Dataset content:
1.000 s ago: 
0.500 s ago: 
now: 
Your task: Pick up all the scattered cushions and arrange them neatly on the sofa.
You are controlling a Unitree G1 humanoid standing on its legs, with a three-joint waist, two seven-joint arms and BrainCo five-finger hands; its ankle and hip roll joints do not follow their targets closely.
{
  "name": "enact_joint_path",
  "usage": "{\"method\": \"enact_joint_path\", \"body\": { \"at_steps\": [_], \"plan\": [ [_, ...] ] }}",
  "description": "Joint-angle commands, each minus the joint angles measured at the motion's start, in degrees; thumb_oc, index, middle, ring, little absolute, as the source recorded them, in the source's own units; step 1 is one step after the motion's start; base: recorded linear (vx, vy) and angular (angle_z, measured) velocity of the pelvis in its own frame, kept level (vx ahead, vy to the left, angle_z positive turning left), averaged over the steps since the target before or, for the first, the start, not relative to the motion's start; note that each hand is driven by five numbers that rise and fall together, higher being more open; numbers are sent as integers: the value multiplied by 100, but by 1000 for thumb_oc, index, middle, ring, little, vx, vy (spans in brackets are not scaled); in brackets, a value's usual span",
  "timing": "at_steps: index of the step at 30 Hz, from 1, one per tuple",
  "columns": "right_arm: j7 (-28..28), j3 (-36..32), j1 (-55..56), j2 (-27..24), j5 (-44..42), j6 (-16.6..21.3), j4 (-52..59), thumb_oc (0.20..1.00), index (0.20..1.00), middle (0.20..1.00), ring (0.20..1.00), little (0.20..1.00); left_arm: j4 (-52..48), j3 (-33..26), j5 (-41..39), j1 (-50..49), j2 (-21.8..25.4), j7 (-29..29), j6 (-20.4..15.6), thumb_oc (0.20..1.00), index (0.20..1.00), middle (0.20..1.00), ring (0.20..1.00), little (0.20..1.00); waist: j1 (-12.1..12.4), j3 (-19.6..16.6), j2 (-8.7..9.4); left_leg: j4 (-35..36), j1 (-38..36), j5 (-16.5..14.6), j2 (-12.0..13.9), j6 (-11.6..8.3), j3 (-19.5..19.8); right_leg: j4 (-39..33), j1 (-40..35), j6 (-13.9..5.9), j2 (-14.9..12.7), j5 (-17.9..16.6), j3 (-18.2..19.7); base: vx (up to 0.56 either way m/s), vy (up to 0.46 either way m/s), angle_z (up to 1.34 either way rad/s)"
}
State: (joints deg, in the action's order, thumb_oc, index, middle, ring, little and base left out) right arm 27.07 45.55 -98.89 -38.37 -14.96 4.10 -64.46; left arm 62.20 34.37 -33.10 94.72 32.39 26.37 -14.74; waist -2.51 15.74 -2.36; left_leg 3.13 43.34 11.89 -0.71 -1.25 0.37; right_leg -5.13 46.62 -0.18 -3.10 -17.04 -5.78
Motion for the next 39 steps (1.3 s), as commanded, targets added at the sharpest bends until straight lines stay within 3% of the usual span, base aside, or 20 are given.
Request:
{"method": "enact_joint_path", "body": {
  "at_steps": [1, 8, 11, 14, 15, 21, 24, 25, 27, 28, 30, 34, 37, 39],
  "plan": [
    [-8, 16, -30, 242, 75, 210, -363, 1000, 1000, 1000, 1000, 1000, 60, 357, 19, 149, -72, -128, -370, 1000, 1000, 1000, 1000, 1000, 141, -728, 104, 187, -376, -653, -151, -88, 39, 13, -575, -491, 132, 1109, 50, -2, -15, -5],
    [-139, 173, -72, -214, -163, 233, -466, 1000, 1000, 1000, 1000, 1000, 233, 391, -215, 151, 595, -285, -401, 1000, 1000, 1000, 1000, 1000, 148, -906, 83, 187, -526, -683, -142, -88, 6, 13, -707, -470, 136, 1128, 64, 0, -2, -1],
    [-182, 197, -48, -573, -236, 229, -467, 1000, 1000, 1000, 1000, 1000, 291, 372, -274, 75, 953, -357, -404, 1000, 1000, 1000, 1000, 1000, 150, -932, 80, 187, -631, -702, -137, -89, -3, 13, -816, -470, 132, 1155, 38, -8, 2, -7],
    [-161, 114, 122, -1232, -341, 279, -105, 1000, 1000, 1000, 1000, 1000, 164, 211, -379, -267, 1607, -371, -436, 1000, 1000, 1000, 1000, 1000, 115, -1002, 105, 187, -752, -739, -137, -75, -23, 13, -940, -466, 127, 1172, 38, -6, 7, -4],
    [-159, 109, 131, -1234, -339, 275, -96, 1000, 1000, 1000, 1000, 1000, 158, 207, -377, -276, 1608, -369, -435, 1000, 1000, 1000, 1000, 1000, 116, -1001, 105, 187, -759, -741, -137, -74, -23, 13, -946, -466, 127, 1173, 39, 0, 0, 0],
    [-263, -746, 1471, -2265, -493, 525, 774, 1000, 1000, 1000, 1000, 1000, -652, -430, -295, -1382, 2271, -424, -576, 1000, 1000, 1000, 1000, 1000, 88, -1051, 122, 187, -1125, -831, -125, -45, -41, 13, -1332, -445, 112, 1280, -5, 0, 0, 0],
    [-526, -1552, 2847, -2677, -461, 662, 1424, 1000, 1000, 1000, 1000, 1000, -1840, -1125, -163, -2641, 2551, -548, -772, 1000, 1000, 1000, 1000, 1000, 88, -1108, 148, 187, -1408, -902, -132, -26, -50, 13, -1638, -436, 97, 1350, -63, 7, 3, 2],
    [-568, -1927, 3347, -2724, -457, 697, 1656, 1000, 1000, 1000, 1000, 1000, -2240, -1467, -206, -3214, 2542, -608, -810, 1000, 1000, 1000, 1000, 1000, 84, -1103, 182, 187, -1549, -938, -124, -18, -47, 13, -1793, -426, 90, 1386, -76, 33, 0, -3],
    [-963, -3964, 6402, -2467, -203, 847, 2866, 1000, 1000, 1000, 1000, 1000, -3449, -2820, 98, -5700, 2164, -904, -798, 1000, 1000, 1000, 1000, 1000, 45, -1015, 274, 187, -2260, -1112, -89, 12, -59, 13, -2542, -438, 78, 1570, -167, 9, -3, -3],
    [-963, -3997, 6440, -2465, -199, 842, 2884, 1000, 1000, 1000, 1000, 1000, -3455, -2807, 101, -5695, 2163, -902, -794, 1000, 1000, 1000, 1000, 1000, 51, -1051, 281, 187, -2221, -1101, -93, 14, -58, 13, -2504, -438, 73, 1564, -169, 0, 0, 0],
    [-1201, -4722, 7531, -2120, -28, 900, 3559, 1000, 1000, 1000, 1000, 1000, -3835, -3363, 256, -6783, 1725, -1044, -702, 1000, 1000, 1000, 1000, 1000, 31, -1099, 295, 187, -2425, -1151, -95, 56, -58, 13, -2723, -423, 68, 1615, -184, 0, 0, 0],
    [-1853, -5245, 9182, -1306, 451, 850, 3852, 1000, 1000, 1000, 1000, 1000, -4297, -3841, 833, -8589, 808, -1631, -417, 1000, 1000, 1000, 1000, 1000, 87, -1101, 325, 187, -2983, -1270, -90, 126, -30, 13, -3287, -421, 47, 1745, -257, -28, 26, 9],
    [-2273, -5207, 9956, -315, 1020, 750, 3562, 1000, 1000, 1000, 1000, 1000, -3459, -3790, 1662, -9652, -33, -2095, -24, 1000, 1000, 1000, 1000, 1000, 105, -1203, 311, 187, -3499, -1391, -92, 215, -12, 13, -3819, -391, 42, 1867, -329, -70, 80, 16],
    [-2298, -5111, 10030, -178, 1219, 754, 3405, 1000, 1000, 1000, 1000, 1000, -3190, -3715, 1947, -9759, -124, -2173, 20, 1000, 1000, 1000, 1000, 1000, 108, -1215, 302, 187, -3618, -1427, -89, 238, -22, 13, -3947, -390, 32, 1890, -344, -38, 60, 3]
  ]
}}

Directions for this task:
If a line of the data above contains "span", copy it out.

Response to this task:
  "description": "Joint-angle commands, each minus the joint angles measured at the motion's start, in degrees; thumb_oc, index, middle, ring, little absolute, as the source recorded them, in the source's own units; step 1 is one step after the motion's start; base: recorded linear (vx, vy) and angular (angle_z, measured) velocity of the pelvis in its own frame, kept level (vx ahead, vy to the left, angle_z positive turning left), averaged over the steps since the target before or, for the first, the start, not relative to the motion's start; note that each hand is driven by five numbers that rise and fall together, higher being more open; numbers are sent as integers: the value multiplied by 100, but by 1000 for thumb_oc, index, middle, ring, little, vx, vy (spans in brackets are not scaled); in brackets, a value's usual span",
Motion for the next 39 steps (1.3 s), as commanded, targets added at the sharpest bends until straight lines stay within 3% of the usual span, base aside, or 20 are given.

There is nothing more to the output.